Nginx 500 error – “/var/lib/nginx/tmp/fastcgi/*” failed (13: Permission denied)

Today I came across an interesting error with our Web servers at work. Out of the blue, users were all of a sudden experiencing Nginx 500 error when trying to save Magento Products / Category and even exporting product data (default export tool).

500 Internal Server Error nginx

500 Internal Server Error nginx

What’s interesting about this error is that it only started occurring recently and was only affected by certain products or categories.

When you start to analyse the nginx error / access logs you will see that your request (usually a html post) would result in a Permission denied, see the snippet below:

2017/10/06 13:34:01 [crit] 20954#0: *18653 open() “/var/lib/nginx/tmp/fastcgi/3/01/0000000013” failed (13: Permission denied) while reading upstream, client:, server:, request: “POST /index.php/admin/export/export/key/d01555441b5887176df57427347a0a70/entity/catalog_product/file_format/csv HTTP/1.1”, upstream: “fastcgi://unix:/var/run/php-fpm/php-fpm.sock:”, host: “”, referrer: “”

The first question is why did this happen all of a sudden?

Not sure completely. After speaking to the server hosts, no server updates were made, though I’m not sure if nginx auto-updated and changed permissions.

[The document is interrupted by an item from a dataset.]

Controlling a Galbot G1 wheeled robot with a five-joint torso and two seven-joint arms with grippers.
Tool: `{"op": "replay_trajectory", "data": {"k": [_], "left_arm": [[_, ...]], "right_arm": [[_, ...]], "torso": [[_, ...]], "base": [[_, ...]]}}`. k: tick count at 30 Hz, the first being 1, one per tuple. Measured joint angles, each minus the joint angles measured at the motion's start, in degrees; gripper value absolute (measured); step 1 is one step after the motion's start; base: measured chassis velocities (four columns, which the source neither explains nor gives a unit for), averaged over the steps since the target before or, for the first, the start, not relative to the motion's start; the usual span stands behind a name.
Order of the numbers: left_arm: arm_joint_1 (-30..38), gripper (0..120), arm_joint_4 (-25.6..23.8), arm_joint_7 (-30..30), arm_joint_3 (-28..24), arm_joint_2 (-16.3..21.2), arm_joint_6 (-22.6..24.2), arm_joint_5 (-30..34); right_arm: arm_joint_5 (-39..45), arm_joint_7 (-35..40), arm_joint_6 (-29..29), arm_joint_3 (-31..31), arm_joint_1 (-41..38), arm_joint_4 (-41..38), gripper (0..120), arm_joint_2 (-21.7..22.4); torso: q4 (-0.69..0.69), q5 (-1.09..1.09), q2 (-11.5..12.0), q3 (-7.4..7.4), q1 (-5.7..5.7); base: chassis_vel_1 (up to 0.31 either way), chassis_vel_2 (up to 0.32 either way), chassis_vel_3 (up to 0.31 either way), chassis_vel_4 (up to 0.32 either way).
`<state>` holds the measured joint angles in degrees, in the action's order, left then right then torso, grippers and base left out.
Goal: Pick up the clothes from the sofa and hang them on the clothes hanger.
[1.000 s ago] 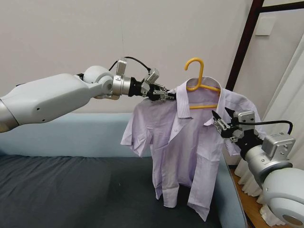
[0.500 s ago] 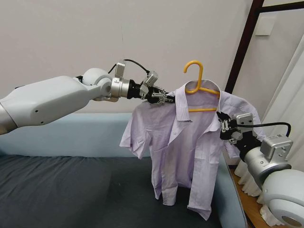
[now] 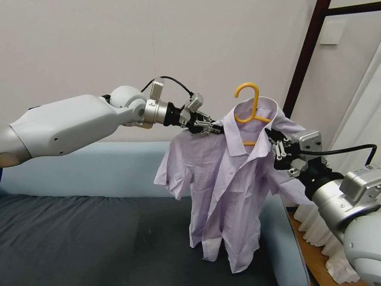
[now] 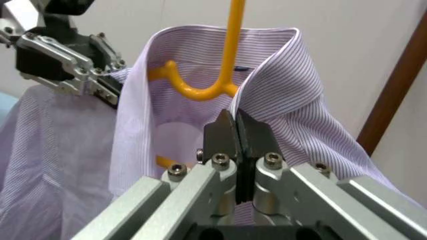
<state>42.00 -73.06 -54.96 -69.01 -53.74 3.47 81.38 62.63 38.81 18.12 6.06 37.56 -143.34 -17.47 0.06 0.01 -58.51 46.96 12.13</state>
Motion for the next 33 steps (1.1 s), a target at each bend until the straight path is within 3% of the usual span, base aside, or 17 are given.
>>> {"op": "replay_trajectory", "data": {"k": [12, 19, 27, 33], "left_arm": [[-2.7, 7, -1.4, 0.1, 3.2, 1.2, -0.5, 0.4], [-4.3, 7, -1.4, 0.0, 4.0, 2.3, -1.2, 0.2], [-5.3, 7, -0.4, -0.2, 6.7, 4.0, -1.6, 0.1], [-4.9, 7, -0.2, -2.7, 7.4, 6.2, -2.0, 0.1]], "right_arm": [[-0.6, -3.9, -0.8, -1.0, 2.7, 0.0, 0, 0.0], [-1.6, -5.9, -4.0, -0.8, 3.5, 0.0, 25, 0.5], [-1.5, -4.6, 1.8, -0.2, 5.0, 0.1, 52, 2.0], [2.0, -5.3, -0.4, 2.8, 5.0, 0.1, 75, 2.2]], "torso": [[0.00, 0.00, 0.0, 0.00, 0.00], [0.00, 0.01, 0.0, 0.00, 0.00], [0.01, 0.00, 0.0, 0.00, 0.00], [-0.02, 0.00, 0.0, 0.00, 0.00]], "base": [[0.000, 0.000, 0.000, 0.000], [0.000, 0.000, 0.000, 0.000], [0.000, 0.000, 0.000, 0.000], [0.000, 0.000, 0.000, 0.000]]}}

Apparently when nginx needs to write temporary data to files, it does to in the nginx tmp directory – and by default unless you specify otherwise in your nginx.conf file, this could be located here: /var/lib/nginx/tmp/

So lets view the permissions of that folder – based on what’s reported in our nginx error log file (as per the snippet above).

gurdeep@random-server: ls -lath /var/lib/nginx/tmp
drwx------. 7 nginx nginx 4096 Sep 18 10:20 /var/lib/nginx/tmp

We can see that the owner and group of the above folder is “nginx:nginx”.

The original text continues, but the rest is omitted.